Reproduce the line containing "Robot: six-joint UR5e" and every line after it through the end of the records. Include nothing else.

Stored records
>>>>

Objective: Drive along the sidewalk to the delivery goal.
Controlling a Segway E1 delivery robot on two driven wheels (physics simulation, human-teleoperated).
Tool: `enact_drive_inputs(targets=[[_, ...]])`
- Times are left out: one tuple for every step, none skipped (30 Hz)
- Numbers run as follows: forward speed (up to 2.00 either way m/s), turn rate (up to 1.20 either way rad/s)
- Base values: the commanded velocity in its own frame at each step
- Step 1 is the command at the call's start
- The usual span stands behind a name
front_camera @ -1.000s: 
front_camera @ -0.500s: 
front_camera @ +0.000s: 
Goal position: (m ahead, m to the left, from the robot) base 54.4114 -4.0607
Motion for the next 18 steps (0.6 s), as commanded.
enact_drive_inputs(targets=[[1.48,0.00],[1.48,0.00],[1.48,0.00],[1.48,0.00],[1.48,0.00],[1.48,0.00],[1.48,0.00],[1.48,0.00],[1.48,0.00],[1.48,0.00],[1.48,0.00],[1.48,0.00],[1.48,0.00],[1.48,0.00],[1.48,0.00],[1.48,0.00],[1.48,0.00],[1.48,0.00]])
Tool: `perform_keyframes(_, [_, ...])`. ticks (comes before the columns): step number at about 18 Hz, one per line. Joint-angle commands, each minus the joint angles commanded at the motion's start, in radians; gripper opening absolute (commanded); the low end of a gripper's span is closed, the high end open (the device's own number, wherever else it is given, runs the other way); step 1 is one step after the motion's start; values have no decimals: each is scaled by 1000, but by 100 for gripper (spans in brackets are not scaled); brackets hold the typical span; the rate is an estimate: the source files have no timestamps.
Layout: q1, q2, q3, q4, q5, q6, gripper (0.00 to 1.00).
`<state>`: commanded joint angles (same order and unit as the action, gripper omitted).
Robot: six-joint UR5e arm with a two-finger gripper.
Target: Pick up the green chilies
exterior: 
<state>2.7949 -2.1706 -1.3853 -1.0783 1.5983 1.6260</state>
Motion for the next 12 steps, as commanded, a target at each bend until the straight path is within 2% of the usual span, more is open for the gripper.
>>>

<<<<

(FINISHED EXERCISE)
Robot: six-joint UR5e arm with a two-finger gripper.
Target: Pick up the green chilies
exterior: 
<state>2.7949 -2.1706 -1.3853 -1.0783 1.5983 1.6260</state>
Motion for the next 12 steps, as commanded, a target at each bend until the straight path is within 2% of the usual span, more is open for the gripper.
>>>

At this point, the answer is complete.